PROMPT: Give back exactly the lines that run from the beginning of the entries to the line containing "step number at", both included, and nothing else.

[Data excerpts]
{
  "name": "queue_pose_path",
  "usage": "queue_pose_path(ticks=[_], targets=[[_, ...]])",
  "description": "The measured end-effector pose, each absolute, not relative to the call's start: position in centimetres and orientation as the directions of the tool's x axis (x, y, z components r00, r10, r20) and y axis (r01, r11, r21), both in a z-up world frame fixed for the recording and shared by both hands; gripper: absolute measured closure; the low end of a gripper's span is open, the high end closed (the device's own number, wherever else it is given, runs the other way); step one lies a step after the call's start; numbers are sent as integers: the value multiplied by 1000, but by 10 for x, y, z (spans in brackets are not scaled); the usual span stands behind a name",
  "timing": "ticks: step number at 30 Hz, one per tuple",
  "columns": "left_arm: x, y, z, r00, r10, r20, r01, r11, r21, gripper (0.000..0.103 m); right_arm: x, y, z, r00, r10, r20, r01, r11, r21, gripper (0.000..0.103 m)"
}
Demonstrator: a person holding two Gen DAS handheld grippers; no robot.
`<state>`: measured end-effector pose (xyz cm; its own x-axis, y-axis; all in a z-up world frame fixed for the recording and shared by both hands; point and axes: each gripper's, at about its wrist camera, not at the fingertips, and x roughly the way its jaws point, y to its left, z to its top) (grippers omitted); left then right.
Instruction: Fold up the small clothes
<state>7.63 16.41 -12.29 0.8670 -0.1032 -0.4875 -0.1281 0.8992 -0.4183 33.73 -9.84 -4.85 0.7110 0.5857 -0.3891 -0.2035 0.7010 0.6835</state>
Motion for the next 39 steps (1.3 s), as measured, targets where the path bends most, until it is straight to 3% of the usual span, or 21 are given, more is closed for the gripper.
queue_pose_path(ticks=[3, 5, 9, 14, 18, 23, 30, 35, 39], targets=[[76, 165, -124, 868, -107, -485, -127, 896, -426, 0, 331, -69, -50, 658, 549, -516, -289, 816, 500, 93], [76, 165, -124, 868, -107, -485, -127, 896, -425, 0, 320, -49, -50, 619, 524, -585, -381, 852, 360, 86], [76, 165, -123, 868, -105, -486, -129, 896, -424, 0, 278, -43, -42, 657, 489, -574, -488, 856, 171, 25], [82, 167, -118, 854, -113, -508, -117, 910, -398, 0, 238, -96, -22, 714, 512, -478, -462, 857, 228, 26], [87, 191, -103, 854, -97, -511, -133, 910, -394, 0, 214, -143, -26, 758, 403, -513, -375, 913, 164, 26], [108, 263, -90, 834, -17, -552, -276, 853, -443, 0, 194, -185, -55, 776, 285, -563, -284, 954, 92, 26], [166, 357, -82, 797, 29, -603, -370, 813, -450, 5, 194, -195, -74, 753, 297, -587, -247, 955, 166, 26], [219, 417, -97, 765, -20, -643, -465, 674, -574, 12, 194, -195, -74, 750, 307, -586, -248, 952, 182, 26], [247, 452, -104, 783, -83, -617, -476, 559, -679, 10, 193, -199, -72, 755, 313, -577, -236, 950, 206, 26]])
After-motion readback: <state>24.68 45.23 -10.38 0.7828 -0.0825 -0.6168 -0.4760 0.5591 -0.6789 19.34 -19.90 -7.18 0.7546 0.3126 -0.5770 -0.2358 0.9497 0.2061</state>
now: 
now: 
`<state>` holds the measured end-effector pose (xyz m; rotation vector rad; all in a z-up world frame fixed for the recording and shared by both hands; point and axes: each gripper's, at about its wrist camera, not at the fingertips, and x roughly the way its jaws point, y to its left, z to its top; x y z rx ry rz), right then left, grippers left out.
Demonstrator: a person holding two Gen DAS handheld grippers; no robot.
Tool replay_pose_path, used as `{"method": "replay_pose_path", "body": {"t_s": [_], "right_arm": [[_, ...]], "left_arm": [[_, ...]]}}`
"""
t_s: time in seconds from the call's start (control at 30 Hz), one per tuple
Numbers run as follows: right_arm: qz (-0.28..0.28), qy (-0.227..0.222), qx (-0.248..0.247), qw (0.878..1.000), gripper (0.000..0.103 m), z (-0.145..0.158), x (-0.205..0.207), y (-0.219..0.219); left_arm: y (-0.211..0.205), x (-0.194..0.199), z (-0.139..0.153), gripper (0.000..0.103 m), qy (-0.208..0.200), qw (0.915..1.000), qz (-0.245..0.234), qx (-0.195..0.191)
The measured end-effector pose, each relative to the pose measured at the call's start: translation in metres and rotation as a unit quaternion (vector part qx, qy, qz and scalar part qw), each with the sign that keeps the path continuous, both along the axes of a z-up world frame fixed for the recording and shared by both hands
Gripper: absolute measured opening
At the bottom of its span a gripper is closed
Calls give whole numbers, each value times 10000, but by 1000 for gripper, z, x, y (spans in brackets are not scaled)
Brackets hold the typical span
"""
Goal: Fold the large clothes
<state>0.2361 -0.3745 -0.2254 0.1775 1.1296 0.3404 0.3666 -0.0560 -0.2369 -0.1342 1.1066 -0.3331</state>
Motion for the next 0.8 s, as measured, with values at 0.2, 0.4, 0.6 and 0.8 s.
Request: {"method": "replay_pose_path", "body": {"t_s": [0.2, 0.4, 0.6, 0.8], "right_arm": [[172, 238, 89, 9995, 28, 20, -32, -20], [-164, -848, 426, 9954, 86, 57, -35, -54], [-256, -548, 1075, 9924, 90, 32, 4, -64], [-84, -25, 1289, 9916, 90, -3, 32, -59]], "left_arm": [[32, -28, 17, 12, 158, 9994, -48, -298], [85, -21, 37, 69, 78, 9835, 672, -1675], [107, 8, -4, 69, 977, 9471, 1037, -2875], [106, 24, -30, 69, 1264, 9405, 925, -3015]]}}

EXPECTED ANSWER:
{
  "name": "queue_pose_path",
  "usage": "queue_pose_path(ticks=[_], targets=[[_, ...]])",
  "description": "The measured end-effector pose, each absolute, not relative to the call's start: position in centimetres and orientation as the directions of the tool's x axis (x, y, z components r00, r10, r20) and y axis (r01, r11, r21), both in a z-up world frame fixed for the recording and shared by both hands; gripper: absolute measured closure; the low end of a gripper's span is open, the high end closed (the device's own number, wherever else it is given, runs the other way); step one lies a step after the call's start; numbers are sent as integers: the value multiplied by 1000, but by 10 for x, y, z (spans in brackets are not scaled); the usual span stands behind a name",
  "timing": "ticks: step number at 30 Hz, one per tuple",

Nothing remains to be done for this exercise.